Borrowers generally have a few ways to emerge from default, which they must do before they can enter an income-driven repayment plan. Paying the loans off completely is an option, but usually not feasible. Loan consolidation is another option, or, alternatively borrowers can “rehabilitate” their loans. That involves making nine out of 10 consecutive “reasonable” payments, which your loan holder determines using a formula.
Advocates for student borrowers hope that the Biden administration will provide them with a fresh start by wiping away their defaulted status and making their loans current. That would allow them to avoid the often cumbersome hurdles required to get out of default at a time when loan servicers are likely to be inundated.

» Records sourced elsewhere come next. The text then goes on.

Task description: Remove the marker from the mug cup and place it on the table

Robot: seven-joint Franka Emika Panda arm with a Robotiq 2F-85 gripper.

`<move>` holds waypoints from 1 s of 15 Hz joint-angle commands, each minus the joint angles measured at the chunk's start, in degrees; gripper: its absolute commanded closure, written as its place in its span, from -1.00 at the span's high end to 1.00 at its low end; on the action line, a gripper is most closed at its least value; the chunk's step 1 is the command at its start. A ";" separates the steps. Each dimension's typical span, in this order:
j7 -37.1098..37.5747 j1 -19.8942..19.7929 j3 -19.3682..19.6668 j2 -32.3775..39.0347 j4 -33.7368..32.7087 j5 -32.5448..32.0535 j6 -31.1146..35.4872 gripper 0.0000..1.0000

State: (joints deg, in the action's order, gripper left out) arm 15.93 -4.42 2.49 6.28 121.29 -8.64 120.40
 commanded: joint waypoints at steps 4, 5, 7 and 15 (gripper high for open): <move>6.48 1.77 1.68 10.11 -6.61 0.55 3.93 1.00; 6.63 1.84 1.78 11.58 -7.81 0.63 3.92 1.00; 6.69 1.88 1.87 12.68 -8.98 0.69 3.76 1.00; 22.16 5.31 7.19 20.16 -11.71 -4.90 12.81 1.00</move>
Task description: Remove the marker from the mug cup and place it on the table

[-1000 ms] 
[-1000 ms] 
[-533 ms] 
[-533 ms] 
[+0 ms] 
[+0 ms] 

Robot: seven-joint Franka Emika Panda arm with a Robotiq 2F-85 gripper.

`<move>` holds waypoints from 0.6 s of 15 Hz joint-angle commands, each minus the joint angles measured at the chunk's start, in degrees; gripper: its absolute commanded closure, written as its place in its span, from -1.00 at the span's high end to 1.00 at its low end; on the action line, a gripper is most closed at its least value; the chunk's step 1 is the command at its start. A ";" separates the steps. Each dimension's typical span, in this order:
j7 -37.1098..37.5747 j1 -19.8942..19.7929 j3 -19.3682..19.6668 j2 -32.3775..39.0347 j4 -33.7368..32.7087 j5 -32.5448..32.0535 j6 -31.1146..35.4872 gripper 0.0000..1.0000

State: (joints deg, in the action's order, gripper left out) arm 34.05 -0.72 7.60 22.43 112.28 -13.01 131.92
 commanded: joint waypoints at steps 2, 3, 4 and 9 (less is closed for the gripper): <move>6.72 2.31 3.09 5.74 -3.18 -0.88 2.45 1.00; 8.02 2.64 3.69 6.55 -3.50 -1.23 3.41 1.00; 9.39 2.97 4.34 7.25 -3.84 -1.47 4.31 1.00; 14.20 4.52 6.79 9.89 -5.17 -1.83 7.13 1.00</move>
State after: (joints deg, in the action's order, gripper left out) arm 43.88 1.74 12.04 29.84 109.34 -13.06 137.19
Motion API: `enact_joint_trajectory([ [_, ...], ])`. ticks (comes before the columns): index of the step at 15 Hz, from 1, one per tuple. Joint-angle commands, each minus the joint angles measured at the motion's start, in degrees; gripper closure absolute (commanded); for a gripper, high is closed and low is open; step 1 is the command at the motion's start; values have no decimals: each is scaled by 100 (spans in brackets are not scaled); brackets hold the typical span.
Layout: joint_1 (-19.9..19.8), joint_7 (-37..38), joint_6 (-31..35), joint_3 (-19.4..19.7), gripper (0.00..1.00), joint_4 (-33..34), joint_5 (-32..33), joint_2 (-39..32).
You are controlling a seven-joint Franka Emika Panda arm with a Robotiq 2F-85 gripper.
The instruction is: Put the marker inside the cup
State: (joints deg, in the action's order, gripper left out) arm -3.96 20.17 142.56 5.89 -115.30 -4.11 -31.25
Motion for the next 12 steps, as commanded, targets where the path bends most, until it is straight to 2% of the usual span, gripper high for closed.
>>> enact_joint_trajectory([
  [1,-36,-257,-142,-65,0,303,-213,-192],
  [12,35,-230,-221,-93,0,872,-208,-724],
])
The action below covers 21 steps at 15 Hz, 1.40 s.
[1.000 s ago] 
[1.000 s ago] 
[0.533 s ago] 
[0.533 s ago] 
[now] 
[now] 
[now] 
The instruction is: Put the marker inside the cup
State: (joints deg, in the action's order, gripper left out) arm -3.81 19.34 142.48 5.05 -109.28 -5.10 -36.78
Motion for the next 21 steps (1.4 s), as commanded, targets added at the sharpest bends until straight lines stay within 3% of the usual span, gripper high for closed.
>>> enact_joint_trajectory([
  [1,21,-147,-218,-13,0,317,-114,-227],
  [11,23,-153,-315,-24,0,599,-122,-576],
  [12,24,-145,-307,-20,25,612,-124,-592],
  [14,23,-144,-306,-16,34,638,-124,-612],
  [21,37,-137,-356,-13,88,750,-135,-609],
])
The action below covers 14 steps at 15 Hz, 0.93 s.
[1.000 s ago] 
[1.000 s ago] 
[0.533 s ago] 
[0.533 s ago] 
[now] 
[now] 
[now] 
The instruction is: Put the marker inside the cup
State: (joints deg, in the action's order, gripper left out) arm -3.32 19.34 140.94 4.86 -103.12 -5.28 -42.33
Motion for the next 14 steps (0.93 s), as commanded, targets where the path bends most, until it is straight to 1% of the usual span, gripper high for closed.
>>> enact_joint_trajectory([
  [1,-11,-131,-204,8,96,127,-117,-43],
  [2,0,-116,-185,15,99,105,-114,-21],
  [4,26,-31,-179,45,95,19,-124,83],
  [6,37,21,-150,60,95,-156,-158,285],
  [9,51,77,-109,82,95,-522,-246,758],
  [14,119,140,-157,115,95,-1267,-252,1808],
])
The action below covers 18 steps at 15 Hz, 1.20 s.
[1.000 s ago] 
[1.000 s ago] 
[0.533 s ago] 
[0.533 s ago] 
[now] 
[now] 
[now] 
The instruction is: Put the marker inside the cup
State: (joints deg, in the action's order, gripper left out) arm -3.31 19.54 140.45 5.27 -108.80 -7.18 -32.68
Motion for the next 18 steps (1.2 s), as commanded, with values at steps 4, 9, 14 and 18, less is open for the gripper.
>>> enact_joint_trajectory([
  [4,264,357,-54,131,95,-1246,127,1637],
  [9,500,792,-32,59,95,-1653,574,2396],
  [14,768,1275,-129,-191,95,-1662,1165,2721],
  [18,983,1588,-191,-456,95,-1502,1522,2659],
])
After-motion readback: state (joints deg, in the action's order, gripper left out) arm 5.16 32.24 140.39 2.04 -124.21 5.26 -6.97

Am I eligible for Public Service Loan Forgiveness?
You’re more likely to be eligible now. The Biden administration recently made some major changes to the program, which allows a variety of government and nonprofit workers with federal student loan debt to have any remaining balances forgiven, tax-free, after making 120 payments. Now, hundreds of thousands more borrowers may qualify for relief.
Curious if you’re one of them? Ron Lieber outlined it all in a recent column.
What if I filed a borrower defense claim?
The so-called borrower defense loan discharge program allows borrowers to file claims to have their debt forgiven if they believe they have been defrauded by their schools.
If you have a pending application — or your application has been approved but is not yet discharged — you will not have to make payments when the pause ends. You will remain in forbearance if you find yourself in one of the following situations:
You filed an application, but haven’t yet received a response.
Your claim was approved, but the loans haven’t been discharged yet.
You received a denial letter on, or after, Dec. 1, 2019.
You submitted a reconsideration request and the department is reviewing it.
Where else can I get help?
Besides your servicer, groups like The Institute of Student Loan Advisors, known as TISLA, can provide free guidance on what options may best work for you. For New York state residents, EDCAP, a nonprofit focused on student loans, also offers help.And some employers and other organizations have hired companies like Summer, which helps borrowers sort through the options.
Borrowers need to be on high alert because scam artists — offering debt relief and other services for a fee — are already on the prowl. If you’re unsure whether the help you’re being offered is legitimate, hang up, don’t respond to the email — and reach out to your servicer using the number printed on your bill or the government website. You can file complaints through the Federal Trade Commission and your state’s attorney general.
“Consumers need to be very careful,” said Mr. Pierce of the Student Borrower Protection Center. “These people are very predatory and this is the kind of moment they leverage.”